§ WHAT THE EXERCISE ASKS: A line below contains "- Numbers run", and a later one contains "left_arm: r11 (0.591". Repeat both, with every line between them, exactly.

───

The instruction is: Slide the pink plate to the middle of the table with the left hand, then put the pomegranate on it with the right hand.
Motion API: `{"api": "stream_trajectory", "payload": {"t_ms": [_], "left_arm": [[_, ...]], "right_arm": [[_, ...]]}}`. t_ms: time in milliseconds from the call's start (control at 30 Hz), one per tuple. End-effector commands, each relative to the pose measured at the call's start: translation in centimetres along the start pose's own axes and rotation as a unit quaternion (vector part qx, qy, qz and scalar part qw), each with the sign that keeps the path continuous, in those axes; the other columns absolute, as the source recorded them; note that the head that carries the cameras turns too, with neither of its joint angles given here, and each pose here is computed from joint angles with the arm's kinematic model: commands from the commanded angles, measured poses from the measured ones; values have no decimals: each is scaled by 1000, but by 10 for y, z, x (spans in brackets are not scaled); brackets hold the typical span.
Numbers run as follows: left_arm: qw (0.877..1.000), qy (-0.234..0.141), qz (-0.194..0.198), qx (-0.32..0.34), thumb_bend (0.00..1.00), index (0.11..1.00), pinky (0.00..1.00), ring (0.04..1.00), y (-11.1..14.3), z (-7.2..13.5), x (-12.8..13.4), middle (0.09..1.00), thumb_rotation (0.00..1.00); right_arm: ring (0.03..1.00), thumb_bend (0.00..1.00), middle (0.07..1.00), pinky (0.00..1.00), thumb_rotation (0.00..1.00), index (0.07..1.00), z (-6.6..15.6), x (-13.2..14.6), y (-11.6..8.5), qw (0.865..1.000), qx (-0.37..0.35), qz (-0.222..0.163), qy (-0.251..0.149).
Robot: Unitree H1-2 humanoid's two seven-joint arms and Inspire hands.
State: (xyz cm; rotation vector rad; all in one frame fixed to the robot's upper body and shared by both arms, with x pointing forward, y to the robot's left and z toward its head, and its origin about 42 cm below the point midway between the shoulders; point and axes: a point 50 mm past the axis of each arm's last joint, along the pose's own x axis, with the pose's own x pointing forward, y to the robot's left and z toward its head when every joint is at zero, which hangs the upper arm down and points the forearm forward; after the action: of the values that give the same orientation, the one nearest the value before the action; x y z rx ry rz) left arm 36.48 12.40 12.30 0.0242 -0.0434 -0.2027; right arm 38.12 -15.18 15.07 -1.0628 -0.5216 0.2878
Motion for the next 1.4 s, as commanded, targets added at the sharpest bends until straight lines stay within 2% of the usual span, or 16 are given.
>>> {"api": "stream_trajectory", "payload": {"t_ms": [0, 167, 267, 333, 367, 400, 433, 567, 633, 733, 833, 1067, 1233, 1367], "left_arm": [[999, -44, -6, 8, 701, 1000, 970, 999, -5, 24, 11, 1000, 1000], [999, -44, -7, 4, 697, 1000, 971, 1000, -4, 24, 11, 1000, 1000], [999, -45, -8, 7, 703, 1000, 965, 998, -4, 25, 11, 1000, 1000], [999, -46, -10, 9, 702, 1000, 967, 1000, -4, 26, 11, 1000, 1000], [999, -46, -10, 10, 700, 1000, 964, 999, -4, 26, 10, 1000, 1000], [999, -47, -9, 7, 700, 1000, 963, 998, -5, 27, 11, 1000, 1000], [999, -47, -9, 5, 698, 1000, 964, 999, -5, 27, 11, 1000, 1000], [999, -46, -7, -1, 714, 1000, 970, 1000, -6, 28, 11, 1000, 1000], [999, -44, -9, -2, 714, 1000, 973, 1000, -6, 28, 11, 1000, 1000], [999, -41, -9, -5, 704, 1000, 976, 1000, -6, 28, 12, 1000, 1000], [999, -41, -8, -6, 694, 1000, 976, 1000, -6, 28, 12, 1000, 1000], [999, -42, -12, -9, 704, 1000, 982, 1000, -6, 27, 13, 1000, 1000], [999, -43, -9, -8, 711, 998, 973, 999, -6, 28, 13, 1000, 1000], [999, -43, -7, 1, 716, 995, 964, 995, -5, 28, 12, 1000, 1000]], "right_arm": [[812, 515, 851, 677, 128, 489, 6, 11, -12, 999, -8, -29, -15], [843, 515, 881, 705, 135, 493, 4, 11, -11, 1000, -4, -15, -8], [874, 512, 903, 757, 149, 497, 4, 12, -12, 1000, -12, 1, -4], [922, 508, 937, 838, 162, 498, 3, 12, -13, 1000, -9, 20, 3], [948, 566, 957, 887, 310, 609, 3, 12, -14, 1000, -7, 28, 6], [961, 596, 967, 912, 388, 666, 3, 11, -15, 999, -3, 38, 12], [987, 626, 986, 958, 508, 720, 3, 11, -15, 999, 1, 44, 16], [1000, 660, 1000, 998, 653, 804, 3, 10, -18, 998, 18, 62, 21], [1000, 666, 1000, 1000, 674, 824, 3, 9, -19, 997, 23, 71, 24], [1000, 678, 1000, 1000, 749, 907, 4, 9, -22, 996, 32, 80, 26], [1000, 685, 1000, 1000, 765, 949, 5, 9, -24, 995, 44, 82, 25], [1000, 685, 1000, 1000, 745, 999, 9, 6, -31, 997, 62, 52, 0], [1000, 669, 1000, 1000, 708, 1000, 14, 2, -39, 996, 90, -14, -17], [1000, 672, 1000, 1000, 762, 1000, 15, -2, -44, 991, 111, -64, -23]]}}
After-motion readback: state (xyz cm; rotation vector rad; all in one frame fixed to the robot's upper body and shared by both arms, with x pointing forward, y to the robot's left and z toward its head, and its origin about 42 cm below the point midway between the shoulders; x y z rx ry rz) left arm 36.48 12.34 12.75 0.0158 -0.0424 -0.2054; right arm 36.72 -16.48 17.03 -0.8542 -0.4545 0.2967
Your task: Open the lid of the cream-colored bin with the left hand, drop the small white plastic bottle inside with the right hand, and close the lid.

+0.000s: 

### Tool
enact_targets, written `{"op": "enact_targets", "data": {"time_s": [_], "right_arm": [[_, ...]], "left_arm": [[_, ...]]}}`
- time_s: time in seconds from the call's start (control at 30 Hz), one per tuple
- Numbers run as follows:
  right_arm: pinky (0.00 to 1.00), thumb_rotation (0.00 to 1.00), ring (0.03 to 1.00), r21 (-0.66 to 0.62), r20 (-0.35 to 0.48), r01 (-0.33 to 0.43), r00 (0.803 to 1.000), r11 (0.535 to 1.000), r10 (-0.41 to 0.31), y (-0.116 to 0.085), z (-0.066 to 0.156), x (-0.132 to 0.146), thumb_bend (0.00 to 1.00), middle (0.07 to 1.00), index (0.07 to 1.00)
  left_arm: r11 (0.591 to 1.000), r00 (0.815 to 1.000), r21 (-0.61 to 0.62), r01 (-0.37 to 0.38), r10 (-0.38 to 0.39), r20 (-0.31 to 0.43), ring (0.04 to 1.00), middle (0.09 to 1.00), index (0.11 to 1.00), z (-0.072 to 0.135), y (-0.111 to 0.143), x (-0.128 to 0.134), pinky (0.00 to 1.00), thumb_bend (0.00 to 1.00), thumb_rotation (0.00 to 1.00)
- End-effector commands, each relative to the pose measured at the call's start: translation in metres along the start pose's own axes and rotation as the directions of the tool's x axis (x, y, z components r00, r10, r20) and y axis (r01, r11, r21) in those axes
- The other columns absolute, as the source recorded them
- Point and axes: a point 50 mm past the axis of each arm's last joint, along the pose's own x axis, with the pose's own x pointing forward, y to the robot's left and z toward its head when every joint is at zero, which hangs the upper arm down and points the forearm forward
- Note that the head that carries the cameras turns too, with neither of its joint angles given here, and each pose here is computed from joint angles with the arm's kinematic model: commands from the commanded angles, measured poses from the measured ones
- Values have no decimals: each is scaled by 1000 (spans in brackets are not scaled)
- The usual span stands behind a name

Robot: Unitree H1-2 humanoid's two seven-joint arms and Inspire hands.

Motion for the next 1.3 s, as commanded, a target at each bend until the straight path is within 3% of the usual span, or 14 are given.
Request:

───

§ RESPONSE TO THIS TASK:
- Numbers run as follows:
  right_arm: pinky (0.00 to 1.00), thumb_rotation (0.00 to 1.00), ring (0.03 to 1.00), r21 (-0.66 to 0.62), r20 (-0.35 to 0.48), r01 (-0.33 to 0.43), r00 (0.803 to 1.000), r11 (0.535 to 1.000), r10 (-0.41 to 0.31), y (-0.116 to 0.085), z (-0.066 to 0.156), x (-0.132 to 0.146), thumb_bend (0.00 to 1.00), middle (0.07 to 1.00), index (0.07 to 1.00)
  left_arm: r11 (0.591 to 1.000), r00 (0.815 to 1.000), r21 (-0.61 to 0.62), r01 (-0.37 to 0.38), r10 (-0.38 to 0.39), r20 (-0.31 to 0.43), ring (0.04 to 1.00), middle (0.09 to 1.00), index (0.11 to 1.00), z (-0.072 to 0.135), y (-0.111 to 0.143), x (-0.128 to 0.134), pinky (0.00 to 1.00), thumb_bend (0.00 to 1.00), thumb_rotation (0.00 to 1.00)

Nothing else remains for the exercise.